Whenever a line in the material below includes "frame", copy that line.
***** RECORDS FOR THE TASK
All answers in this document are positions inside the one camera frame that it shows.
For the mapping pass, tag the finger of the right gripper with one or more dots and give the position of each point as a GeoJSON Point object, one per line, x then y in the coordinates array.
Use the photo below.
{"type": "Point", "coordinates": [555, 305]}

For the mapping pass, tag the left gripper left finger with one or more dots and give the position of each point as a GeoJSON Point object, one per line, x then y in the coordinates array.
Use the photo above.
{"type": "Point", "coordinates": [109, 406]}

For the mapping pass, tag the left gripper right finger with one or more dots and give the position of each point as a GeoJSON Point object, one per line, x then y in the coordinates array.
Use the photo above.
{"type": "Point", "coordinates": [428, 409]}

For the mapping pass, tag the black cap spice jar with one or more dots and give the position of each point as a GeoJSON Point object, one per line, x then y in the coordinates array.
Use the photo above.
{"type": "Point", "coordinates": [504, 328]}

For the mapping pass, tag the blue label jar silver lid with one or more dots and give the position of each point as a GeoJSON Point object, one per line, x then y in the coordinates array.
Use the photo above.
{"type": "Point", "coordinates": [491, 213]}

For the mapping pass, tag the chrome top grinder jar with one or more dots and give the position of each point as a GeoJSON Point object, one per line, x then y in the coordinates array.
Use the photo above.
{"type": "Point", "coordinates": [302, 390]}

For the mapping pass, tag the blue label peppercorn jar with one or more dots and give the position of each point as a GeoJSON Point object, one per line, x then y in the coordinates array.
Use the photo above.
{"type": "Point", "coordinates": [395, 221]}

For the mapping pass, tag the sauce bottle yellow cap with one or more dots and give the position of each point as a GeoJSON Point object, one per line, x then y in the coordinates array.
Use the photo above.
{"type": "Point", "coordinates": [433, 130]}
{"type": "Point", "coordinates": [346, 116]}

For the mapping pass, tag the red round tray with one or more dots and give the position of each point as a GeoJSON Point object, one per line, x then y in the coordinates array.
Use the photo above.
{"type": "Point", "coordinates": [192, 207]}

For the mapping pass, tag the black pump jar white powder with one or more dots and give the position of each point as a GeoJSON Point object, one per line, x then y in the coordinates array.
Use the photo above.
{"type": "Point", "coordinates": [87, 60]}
**********
***** RECORDS FOR THE TASK
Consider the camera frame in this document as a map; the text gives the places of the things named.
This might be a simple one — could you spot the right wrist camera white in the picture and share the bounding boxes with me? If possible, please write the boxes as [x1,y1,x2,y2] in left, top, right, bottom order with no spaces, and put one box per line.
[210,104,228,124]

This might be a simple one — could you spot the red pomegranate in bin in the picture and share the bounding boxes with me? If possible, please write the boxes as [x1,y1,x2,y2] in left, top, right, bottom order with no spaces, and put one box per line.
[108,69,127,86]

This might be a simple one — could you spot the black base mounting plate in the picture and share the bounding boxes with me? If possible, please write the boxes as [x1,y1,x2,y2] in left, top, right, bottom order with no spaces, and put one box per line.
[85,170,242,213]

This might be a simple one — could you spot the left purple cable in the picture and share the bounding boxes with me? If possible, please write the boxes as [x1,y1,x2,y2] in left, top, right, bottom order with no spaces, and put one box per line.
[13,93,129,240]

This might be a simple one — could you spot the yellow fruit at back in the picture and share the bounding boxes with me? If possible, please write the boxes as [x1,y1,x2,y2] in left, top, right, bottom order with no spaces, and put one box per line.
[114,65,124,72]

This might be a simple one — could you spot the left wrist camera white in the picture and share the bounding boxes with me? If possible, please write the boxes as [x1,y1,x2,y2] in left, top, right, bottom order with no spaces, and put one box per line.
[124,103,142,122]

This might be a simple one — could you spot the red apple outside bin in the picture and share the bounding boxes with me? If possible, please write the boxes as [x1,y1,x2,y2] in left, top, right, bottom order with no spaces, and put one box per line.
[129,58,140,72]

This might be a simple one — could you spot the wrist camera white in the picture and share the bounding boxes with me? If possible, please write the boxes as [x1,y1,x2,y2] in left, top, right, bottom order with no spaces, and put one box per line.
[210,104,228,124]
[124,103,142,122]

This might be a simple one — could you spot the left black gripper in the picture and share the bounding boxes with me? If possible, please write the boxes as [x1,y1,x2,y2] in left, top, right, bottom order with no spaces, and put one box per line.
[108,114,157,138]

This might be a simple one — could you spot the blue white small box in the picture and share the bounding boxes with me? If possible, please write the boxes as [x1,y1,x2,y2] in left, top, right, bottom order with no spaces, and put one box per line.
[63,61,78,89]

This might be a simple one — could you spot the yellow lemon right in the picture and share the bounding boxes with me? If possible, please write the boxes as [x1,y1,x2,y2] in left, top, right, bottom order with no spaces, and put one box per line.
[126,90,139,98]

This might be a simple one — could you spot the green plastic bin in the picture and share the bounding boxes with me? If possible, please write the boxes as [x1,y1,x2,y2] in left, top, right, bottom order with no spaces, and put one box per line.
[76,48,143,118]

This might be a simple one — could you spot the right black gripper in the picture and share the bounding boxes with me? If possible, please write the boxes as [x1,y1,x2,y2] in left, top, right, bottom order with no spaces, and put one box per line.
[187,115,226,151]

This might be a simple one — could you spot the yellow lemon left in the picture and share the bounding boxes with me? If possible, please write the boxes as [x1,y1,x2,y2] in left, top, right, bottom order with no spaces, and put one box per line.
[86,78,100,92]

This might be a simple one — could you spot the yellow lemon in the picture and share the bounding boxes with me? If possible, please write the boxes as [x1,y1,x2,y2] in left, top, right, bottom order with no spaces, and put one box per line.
**********
* ANSWER TO THIS TASK
All answers in this document are positions inside the one camera frame that it shows.
Consider the camera frame in this document as a map; the text gives the places of the things named.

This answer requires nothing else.